§ Assignment: The stretch wanted below opens at the line containing "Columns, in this" and closes at the line containing "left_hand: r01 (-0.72". Please return it exactly, with no other lines.

§ Dataset extract:
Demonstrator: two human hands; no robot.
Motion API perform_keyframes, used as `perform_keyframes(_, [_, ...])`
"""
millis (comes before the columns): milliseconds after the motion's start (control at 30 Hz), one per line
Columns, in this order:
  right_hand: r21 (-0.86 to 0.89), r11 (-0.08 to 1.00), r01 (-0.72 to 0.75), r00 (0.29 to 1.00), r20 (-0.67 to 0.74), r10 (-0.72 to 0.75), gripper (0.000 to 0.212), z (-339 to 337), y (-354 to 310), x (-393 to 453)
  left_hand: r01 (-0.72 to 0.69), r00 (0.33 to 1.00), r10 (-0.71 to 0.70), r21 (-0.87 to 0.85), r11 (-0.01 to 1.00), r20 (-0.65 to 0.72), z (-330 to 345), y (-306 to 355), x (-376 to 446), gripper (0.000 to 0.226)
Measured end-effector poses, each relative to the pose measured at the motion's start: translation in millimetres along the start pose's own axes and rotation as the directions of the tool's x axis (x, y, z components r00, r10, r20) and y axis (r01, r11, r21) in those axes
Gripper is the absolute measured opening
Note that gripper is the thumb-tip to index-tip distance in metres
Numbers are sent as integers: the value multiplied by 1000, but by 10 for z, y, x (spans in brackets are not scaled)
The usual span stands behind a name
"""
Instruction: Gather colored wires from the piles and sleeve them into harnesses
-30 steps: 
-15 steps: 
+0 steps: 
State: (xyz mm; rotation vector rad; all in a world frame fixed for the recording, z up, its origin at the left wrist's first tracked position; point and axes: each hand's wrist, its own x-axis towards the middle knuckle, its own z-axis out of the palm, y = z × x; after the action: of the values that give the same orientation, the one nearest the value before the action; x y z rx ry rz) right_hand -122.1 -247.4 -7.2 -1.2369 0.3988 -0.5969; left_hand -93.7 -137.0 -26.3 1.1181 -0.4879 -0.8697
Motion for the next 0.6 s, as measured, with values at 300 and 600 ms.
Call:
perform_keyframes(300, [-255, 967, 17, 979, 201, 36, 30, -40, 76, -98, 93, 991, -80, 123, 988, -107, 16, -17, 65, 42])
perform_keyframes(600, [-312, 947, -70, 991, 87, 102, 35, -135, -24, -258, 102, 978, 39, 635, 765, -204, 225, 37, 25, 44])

§ Written solution:
Columns, in this order:
  right_hand: r21 (-0.86 to 0.89), r11 (-0.08 to 1.00), r01 (-0.72 to 0.75), r00 (0.29 to 1.00), r20 (-0.67 to 0.74), r10 (-0.72 to 0.75), gripper (0.000 to 0.212), z (-339 to 337), y (-354 to 310), x (-393 to 453)
  left_hand: r01 (-0.72 to 0.69), r00 (0.33 to 1.00), r10 (-0.71 to 0.70), r21 (-0.87 to 0.85), r11 (-0.01 to 1.00), r20 (-0.65 to 0.72), z (-330 to 345), y (-306 to 355), x (-376 to 446), gripper (0.000 to 0.226)

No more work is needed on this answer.